What’s a Columbian to think?

I’m going to share with you a snippet of a conversation that took place in a local Facebook group which I think may shed some light on this situation. In response to the posting of Mr. Hadgu’s Rouse Project critique, one comment read something like this. (I’ve edited/condensed it to make it more general.)

  • Did you ask anyone involved with these projects/organizations to provide answers to those questions?
  • Show me the documented evidence of your inquiries about these questions to the people you accused.
  • Show me your correspondence with anyone directly involved.
  • Show me the documented evidence of your correspondence.

It struck me that these are the very questions I’d want to ask the leaders of the Rouse Project. This is exactly what both are missing. It hardly seems like they’d have anything in common but, they do. 

  • Did the Rouse Project ask anyone from CA/Village elections to provide answers about the issues they fault them for?
  • Show me the documented evidence of your inquiries about these issues to the people you accused.
  • Show me your correspondence with anyone directly involved.
  • Show me the documented evidence of your correspondence.

It’s quite easy to go off by yourself (Hadgu) or with a small group of like-minded friends (The Rouse Project) and come up theories, talking points, and a list of grievances. It’s quite another thing to have to take the initiative to reach out to those one disagrees with and experience the awkwardness of real human interaction. Engage in back and forth. Face people one doesn’t particularly like.

Skipping that step is a red flag for me.

Whether it’s a three-part exposé or a well-funded public relations campaign, my own response is the same. I am uneasy to take the advice of those who aren’t willing to take the risks involved in engaging with “the other side”. And let’s be honest.
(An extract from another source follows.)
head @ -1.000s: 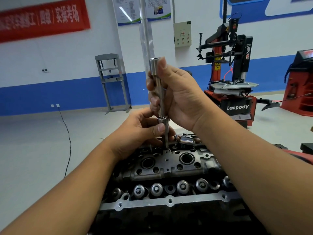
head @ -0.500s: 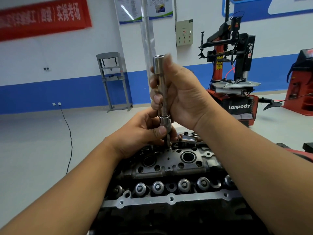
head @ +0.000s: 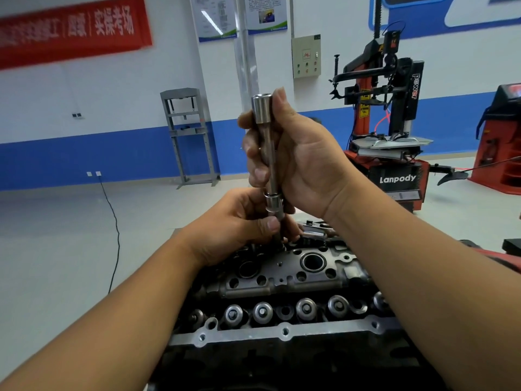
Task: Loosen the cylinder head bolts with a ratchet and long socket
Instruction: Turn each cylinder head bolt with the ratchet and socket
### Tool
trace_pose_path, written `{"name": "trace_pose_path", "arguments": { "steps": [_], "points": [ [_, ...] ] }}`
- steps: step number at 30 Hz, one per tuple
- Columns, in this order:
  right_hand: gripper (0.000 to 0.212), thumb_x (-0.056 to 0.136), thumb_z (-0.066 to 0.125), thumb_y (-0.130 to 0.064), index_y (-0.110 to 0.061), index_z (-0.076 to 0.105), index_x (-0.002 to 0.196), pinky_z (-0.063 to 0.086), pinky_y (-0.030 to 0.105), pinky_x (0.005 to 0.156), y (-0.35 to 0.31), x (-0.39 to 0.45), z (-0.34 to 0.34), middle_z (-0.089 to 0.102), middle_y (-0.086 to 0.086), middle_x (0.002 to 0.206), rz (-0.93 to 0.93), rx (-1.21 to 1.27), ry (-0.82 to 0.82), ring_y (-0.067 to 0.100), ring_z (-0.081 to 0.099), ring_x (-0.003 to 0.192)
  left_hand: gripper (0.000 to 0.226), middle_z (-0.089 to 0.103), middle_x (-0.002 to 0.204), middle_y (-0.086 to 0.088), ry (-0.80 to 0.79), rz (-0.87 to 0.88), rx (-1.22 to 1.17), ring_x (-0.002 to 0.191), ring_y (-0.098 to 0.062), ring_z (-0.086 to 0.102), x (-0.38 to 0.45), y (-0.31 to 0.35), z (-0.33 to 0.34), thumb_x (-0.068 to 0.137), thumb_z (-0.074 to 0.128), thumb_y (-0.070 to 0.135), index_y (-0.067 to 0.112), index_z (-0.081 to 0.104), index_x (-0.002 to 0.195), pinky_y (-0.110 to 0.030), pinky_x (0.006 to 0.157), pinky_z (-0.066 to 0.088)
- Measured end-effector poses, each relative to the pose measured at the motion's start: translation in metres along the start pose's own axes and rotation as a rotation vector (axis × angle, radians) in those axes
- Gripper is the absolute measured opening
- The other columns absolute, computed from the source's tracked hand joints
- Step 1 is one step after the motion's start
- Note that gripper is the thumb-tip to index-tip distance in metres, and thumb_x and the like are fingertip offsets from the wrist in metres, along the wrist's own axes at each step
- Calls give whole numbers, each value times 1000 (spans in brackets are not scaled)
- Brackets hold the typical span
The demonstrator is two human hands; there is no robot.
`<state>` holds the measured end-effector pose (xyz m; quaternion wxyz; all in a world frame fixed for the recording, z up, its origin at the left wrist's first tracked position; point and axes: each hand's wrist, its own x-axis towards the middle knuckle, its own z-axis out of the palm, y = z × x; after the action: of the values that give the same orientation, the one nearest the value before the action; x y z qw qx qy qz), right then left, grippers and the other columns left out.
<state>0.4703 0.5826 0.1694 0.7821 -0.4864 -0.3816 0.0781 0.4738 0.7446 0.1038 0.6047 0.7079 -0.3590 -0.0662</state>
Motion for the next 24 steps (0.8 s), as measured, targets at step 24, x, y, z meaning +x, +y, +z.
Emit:
{"name": "trace_pose_path", "arguments": {
  "steps": [24],
  "points": [
    [27,101,58,-36,-9,59,95,41,33,57,2,1,0,62,7,79,-74,-43,77,20,50,53,21,77,103,-9,153,47,-49,97,-35,77,1,1,-7,83,84,16,18,79,103,-47,85,63]
  ]
}}
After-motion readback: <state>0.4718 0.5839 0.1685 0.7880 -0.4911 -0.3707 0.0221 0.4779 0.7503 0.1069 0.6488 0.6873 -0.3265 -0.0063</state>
Both the Rouse Project and Hadgu have clearly painted pictures of a choice between their own vision and “the other side.”

But when it comes to Columbia (as in much of life) no one is all right or all wrong. We learn more and we make more progress when we engage. 

Are there issues in Columbia that we should be addressing? Absolutely. Can the CA Board and the Columbia Association do better? Always. Do I wish that more people cared and were involved in the process? Do your opinions matter?

Oh, yes.

But I find myself this year pulling back from all the noise and wanting to remind people that they can make up their own minds. Do your own research. Formulate your own opinions. Just as no one group or generation owns the Rouse name or legacy, no one group or person should tell you what to think or how to vote. 

Buck the trend. Be yourself. I think that there’s something truly Columbian in that, after all.